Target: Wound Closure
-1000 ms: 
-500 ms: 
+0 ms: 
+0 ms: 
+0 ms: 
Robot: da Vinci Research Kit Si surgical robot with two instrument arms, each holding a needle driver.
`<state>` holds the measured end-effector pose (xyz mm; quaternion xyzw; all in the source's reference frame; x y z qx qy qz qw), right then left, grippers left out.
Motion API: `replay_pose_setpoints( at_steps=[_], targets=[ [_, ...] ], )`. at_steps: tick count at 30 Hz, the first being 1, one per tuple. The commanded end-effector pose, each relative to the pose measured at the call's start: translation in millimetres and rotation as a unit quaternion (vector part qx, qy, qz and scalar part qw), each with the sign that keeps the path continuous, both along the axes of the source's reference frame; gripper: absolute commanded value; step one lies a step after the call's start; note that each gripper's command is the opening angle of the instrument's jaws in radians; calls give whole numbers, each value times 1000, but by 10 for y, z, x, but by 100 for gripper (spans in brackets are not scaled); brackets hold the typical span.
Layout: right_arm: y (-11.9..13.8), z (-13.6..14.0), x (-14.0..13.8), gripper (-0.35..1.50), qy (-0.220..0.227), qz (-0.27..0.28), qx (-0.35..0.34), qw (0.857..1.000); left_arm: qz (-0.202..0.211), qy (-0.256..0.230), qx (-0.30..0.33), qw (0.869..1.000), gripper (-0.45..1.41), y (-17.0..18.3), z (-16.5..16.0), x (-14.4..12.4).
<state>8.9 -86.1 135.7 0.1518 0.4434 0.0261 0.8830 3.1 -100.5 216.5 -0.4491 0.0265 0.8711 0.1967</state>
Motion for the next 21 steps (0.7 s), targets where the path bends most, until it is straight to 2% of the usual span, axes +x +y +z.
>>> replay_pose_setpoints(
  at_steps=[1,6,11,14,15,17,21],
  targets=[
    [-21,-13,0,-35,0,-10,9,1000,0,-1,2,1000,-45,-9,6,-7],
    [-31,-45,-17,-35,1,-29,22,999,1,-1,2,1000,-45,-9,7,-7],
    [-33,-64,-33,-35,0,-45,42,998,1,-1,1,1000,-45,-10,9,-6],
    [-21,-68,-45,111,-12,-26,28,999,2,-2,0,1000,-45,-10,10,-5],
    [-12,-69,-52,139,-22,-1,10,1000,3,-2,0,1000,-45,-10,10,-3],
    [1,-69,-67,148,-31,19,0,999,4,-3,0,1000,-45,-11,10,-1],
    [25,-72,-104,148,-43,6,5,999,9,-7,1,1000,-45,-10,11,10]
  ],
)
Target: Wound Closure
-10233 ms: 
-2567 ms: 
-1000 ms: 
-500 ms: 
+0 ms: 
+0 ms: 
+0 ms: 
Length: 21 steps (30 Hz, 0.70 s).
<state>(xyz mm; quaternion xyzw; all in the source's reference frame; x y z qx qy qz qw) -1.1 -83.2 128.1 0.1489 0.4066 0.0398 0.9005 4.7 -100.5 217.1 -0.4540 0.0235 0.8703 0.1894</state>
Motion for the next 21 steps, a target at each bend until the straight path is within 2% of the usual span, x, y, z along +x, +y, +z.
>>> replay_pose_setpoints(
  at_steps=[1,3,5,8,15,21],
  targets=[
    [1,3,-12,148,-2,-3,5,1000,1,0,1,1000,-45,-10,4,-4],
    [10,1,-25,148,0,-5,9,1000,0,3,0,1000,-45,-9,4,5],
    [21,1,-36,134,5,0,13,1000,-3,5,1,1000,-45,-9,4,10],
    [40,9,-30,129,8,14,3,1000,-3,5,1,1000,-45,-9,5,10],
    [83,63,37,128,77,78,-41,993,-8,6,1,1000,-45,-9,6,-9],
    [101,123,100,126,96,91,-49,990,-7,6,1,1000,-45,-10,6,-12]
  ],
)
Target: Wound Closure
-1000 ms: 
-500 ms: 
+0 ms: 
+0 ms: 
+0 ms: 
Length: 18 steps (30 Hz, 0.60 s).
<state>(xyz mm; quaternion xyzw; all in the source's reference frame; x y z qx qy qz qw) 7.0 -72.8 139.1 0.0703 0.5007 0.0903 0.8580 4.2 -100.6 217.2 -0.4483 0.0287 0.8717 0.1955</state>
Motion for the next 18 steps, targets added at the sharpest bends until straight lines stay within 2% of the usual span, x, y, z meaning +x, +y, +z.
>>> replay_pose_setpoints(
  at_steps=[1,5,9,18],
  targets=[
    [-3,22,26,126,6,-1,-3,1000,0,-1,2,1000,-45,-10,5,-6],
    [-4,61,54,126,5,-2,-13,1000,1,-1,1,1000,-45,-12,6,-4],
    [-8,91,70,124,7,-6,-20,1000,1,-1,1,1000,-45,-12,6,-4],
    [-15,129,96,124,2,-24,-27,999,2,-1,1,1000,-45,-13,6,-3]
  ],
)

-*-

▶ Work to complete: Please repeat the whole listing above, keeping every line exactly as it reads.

▶ Exercise solution:
Target: Wound Closure
-1000 ms: 
-500 ms: 
+0 ms: 
+0 ms: 
+0 ms: 
Robot: da Vinci Research Kit Si surgical robot with two instrument arms, each holding a needle driver.
`<state>` holds the measured end-effector pose (xyz mm; quaternion xyzw; all in the source's reference frame; x y z qx qy qz qw), right then left, grippers left out.
Motion API: `replay_pose_setpoints( at_steps=[_], targets=[ [_, ...] ], )`. at_steps: tick count at 30 Hz, the first being 1, one per tuple. The commanded end-effector pose, each relative to the pose measured at the call's start: translation in millimetres and rotation as a unit quaternion (vector part qx, qy, qz and scalar part qw), each with the sign that keeps the path continuous, both along the axes of the source's reference frame; gripper: absolute commanded value; step one lies a step after the call's start; note that each gripper's command is the opening angle of the instrument's jaws in radians; calls give whole numbers, each value times 1000, but by 10 for y, z, x, but by 100 for gripper (spans in brackets are not scaled); brackets hold the typical span.
Layout: right_arm: y (-11.9..13.8), z (-13.6..14.0), x (-14.0..13.8), gripper (-0.35..1.50), qy (-0.220..0.227), qz (-0.27..0.28), qx (-0.35..0.34), qw (0.857..1.000); left_arm: qz (-0.202..0.211), qy (-0.256..0.230), qx (-0.30..0.33), qw (0.869..1.000), gripper (-0.45..1.41), y (-17.0..18.3), z (-16.5..16.0), x (-14.4..12.4).
<state>8.9 -86.1 135.7 0.1518 0.4434 0.0261 0.8830 3.1 -100.5 216.5 -0.4491 0.0265 0.8711 0.1967</state>
Motion for the next 21 steps (0.7 s), targets where the path bends most, until it is straight to 2% of the usual span, axes +x +y +z.
>>> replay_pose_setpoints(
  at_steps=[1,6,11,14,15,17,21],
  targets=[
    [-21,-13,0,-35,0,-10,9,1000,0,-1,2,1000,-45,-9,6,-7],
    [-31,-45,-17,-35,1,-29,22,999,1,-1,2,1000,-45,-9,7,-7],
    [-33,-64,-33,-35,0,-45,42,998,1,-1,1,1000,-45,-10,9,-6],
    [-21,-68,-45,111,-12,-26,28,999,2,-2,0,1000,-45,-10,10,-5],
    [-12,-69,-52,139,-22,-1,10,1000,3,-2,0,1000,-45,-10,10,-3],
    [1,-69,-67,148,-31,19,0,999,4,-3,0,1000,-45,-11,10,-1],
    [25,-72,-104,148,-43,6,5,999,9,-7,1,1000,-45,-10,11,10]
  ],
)
Target: Wound Closure
-10233 ms: 
-2567 ms: 
-1000 ms: 
-500 ms: 
+0 ms: 
+0 ms: 
+0 ms: 
Length: 21 steps (30 Hz, 0.70 s).
<state>(xyz mm; quaternion xyzw; all in the source's reference frame; x y z qx qy qz qw) -1.1 -83.2 128.1 0.1489 0.4066 0.0398 0.9005 4.7 -100.5 217.1 -0.4540 0.0235 0.8703 0.1894</state>
Motion for the next 21 steps, a target at each bend until the straight path is within 2% of the usual span, x, y, z along +x, +y, +z.
>>> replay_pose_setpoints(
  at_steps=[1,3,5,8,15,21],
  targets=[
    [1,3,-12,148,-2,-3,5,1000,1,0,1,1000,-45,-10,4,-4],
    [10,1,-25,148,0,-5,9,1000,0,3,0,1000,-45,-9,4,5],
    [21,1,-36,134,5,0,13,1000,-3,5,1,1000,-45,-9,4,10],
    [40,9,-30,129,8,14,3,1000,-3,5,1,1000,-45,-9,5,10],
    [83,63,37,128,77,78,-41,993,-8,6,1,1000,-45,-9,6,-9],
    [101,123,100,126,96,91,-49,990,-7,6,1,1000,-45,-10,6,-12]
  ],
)
Target: Wound Closure
-1000 ms: 
-500 ms: 
+0 ms: 
+0 ms: 
+0 ms: 
Length: 18 steps (30 Hz, 0.60 s).
<state>(xyz mm; quaternion xyzw; all in the source's reference frame; x y z qx qy qz qw) 7.0 -72.8 139.1 0.0703 0.5007 0.0903 0.8580 4.2 -100.6 217.2 -0.4483 0.0287 0.8717 0.1955</state>
Motion for the next 18 steps, targets added at the sharpest bends until straight lines stay within 2% of the usual span, x, y, z meaning +x, +y, +z.
>>> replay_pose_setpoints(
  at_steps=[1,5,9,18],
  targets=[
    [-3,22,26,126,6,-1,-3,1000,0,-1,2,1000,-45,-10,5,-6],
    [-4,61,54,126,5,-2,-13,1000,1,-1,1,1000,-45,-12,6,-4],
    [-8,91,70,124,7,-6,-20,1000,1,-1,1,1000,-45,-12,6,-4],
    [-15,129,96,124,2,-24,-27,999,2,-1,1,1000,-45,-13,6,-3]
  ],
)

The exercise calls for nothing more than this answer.